Hi,
We are working on improving our DAL which is written in LINQ that talks to the MS SQL database. Our goal is to achieve good re-usability with as little code as possible.
LINQ generated files are making a use of generics and reflection to map LINQ generated classes to the SQL objects (tables and views in our case).
Please see the example of the existing accessor. This method resides in the partial class that contains custom constructors, accessors and mutators:
public clsDVD getDVD(int dvdId)
{
try
{
using (DataContext dvdDC = new DataContext(ConnectionStringManager.getLiveConnStr()))
{
// Deferred loading
dvdDC.DeferredLoadingEnabled = false;
var tDVD = dvdDC.GetTable<DVD>();
return (from t in tDVD
// Filter on DVD Id
where t.DVDId == (dvdId)
select t).Single();
}
catch (Exception e)
{
Logger.Log("Can't get requested DVD.", e);
throw;
}
}
I believe that this is very easy to maintain, since the most of the work is done after var tDVD
It has been suggested not to declare tDVD
at all and use dataContext.TableName
, but behind the scenes it still calls GetTable<>
.
The only way I can see of improving this is breaking this one partial class into 4 (CRUD) partial classes. E.g.
clsDVD_Select, clsDVD_Update, clsDVD_Insert, clsDVD_Delete
In this case each class will represent a set of behaviours.
The idea that we are discussing is to see whether it's possible to use generics on top of LINQ generics.
For example, instead of having the partial classes, we would figure out the properties of the class on the go by using reflection against the SQL database. My first concern here is performance impact. How significant will it be.
Instead of ClsDVD.getDVD(1231)
we'd have something on the lines of: GenericDC.Select<DVD>(1231)
.Select
method would figure out the primary key and run a select query on that table. I'm struggling to understand how can this work. Lets say we can get this to work for the simple select, i.e. select with a filter on primary key, but what is going to happen when we start doing complex joins and group by selects. What happens when we want to have multiple selects per DVD class?
My final concern is to do with good practices.

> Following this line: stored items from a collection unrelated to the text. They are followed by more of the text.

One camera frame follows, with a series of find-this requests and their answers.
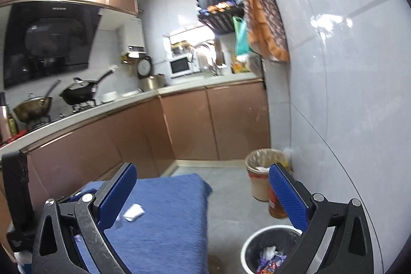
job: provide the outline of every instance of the screw
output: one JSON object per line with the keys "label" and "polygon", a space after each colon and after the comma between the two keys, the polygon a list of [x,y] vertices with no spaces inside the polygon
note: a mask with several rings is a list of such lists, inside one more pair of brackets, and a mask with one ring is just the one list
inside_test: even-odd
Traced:
{"label": "screw", "polygon": [[83,202],[90,202],[93,199],[93,194],[84,194],[81,199],[83,200]]}
{"label": "screw", "polygon": [[320,194],[320,193],[316,193],[313,195],[314,200],[316,200],[317,202],[323,202],[324,201],[324,195]]}
{"label": "screw", "polygon": [[354,206],[361,206],[361,201],[358,199],[353,199],[352,202]]}
{"label": "screw", "polygon": [[52,206],[54,204],[54,199],[46,200],[46,206]]}

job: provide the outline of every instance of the green plastic bag
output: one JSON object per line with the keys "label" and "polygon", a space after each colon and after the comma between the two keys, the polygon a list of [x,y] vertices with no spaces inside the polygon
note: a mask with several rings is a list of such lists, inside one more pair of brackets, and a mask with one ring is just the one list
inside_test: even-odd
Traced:
{"label": "green plastic bag", "polygon": [[236,32],[236,56],[251,52],[248,45],[247,22],[240,17],[233,17],[234,30]]}

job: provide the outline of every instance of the wall
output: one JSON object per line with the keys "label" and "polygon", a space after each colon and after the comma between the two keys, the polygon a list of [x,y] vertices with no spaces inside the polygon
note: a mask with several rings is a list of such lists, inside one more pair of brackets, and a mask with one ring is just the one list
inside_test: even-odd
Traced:
{"label": "wall", "polygon": [[[163,36],[199,23],[196,0],[146,0],[138,6],[144,11],[140,18],[143,23],[145,47],[148,55],[153,58],[154,72],[170,76],[171,70],[163,47]],[[234,34],[223,36],[223,52],[234,49],[235,42]]]}
{"label": "wall", "polygon": [[277,2],[291,64],[271,78],[289,82],[295,175],[330,201],[361,199],[382,273],[411,233],[411,9],[405,0]]}
{"label": "wall", "polygon": [[[7,103],[10,110],[13,110],[14,107],[26,100],[30,93],[34,93],[36,96],[45,94],[53,82],[59,78],[61,83],[51,94],[51,96],[53,96],[53,103],[50,116],[52,120],[55,121],[59,119],[60,113],[66,116],[71,114],[71,106],[67,105],[64,100],[59,97],[59,94],[73,83],[74,77],[80,77],[83,80],[96,80],[114,64],[120,64],[120,44],[117,34],[115,31],[97,30],[90,52],[88,69],[76,73],[65,73],[59,76],[47,77],[12,87],[5,91]],[[104,93],[117,91],[118,94],[122,94],[136,90],[137,88],[137,78],[129,77],[127,68],[120,66],[113,75],[101,82],[96,94],[96,99],[99,99]],[[23,124],[19,123],[19,126],[20,129],[24,129]]]}
{"label": "wall", "polygon": [[263,59],[270,117],[271,147],[289,154],[291,108],[288,85],[289,64]]}

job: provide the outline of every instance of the black frying pan
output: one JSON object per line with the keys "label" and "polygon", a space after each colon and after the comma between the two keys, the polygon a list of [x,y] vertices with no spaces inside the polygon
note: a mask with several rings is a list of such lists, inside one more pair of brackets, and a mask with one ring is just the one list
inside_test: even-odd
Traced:
{"label": "black frying pan", "polygon": [[107,71],[98,80],[82,80],[79,77],[75,77],[74,83],[61,92],[60,97],[70,106],[93,100],[98,84],[113,73],[113,70]]}

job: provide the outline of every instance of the black trash bin
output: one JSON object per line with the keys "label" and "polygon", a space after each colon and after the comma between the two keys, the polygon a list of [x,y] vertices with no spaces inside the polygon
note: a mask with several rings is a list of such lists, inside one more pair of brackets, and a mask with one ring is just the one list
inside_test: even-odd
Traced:
{"label": "black trash bin", "polygon": [[253,233],[241,249],[241,265],[247,274],[255,274],[259,265],[260,252],[266,247],[276,246],[276,251],[291,253],[301,236],[301,230],[290,225],[271,225]]}

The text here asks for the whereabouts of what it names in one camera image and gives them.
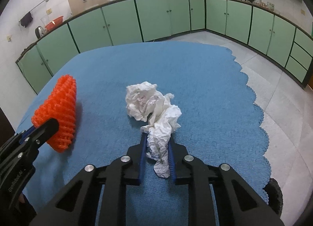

I have been told before that it's good to have consistant code. For example, If I decide to use datatables , than I should stick to datatables throughout the project. It's a bad idea to have half of the project with datatables and another half with user defined classes. Do you agree on this?
I'm in a position where I think that existing implementation is quite good but maybe I'm missing out something very obvious and there is a much easier, more OO way of achieving the same results?